Task goal:
Reproduce the full listing below unchanged, apart from the pictures.

Supplied information:
□ □ □ □ □
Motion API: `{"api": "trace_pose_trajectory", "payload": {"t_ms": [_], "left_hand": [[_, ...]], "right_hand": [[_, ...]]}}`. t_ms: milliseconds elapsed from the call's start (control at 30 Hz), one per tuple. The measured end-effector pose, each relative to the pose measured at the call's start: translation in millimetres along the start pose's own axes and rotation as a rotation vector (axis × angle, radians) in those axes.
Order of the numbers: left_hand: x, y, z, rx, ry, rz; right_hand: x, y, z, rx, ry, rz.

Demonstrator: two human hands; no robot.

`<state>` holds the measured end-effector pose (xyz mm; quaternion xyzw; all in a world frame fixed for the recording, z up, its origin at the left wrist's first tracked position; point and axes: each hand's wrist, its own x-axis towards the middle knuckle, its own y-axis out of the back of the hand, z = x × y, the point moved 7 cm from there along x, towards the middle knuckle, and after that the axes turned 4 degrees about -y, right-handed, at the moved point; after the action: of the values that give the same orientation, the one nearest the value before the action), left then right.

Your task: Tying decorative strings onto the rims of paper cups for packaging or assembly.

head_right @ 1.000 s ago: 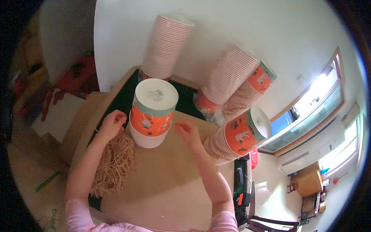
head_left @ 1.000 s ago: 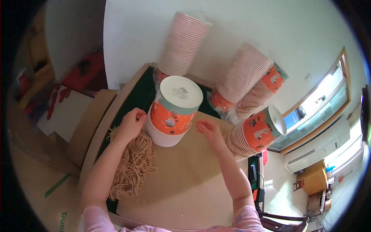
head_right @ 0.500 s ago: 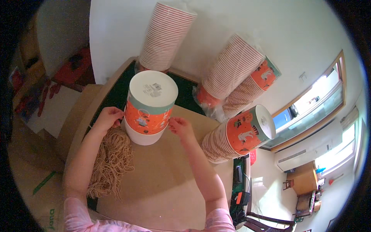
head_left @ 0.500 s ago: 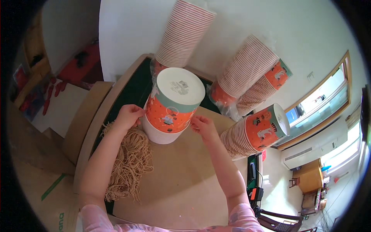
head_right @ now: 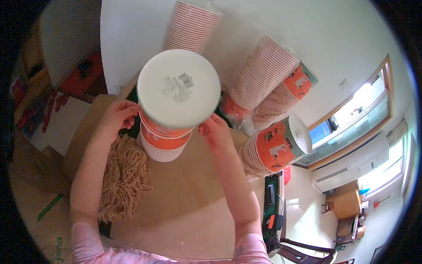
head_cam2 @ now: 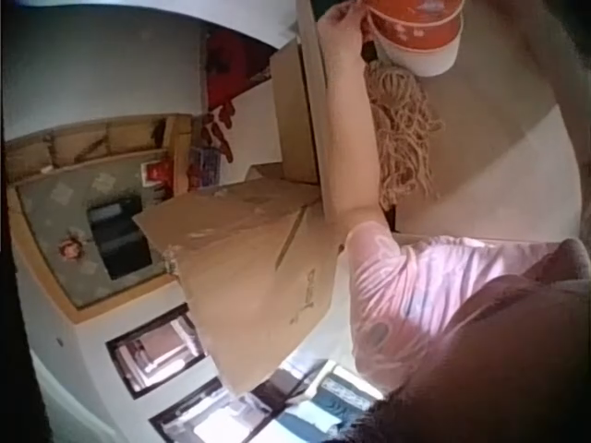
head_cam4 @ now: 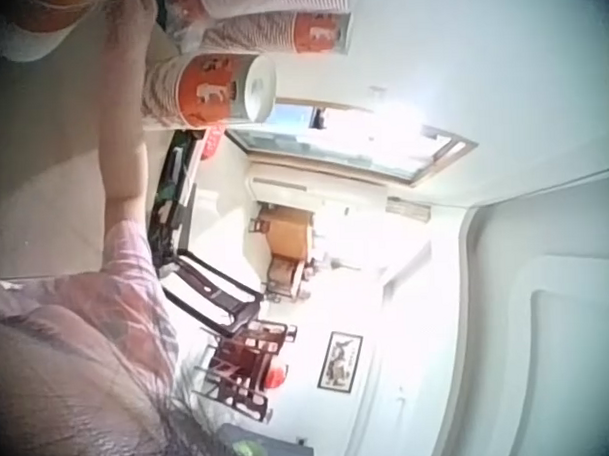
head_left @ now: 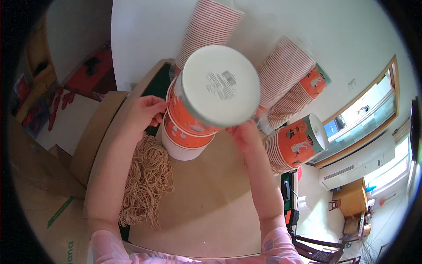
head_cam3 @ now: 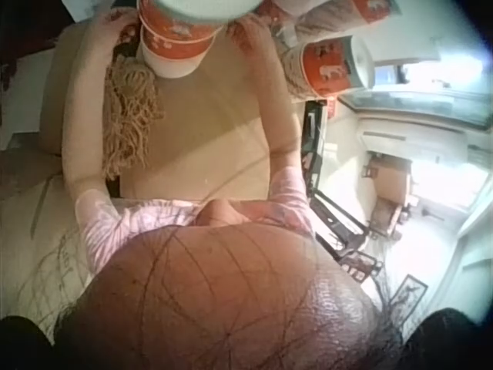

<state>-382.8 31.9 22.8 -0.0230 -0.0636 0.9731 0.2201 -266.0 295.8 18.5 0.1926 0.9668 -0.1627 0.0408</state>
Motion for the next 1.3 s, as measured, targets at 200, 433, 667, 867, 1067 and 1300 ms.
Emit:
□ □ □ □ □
Result of this exercise:
Motion API: `{"api": "trace_pose_trajectory", "payload": {"t_ms": [_], "left_hand": [[_, ...]], "right_hand": [[_, ...]]}}`. t_ms: milliseconds elapsed from the call's start (control at 30 Hz), one per tuple. The measured end-effector pose, each relative to the pose measured at the call's start: translation in millimetres along the start pose's own axes and rotation as a rotation vector (axis × angle, radians) in those axes.
Order of the numbers: left_hand: x, y, z, rx, ry, rz; right_hand: x, y, z, rx, ry, rz.

Demonstrator: two human hands; no robot.

`<state>` holds the measured end-effector pose (xyz mm; quaternion xyzw; all in a world frame fixed for the recording, z up, its origin at the left wrist's first tracked position; point and axes: each hand's wrist, its own x-axis towards the middle knuckle, its own y-axis out of the back of the hand, z = x × y, the point moved 7 cm from there along x, towards the middle knuckle, and after that the axes turned 4 degrees about -y, right-handed, at the moved point; after the action: of the values that give the same orientation, the one nearest the value before the action), left then right.

Your task: Tying decorative strings onto the rims of paper cups for packaging or assembly.

head_right @ 1.000 s ago: 
head_left @ 1.000 s ago: 
head_right @ 0.500 s ago: 
head_left @ 0.500 s ago: 
head_right @ now: 
head_cam2 @ now: 
head_cam4 @ now: 
head_left @ now: 
head_cam3 @ now: 

<state>-382.8 31.9 22.8 -0.0230 -0.0636 0.9731 0.2201 -266.0 295.8 18.5 0.1926 0.9668 -0.1627 0.0408</state>
Motion for the next 1.3 s, as measured, targets at 200, 433, 667, 867, 1067 and 1300 ms.
Emit:

The exercise is complete with this answer.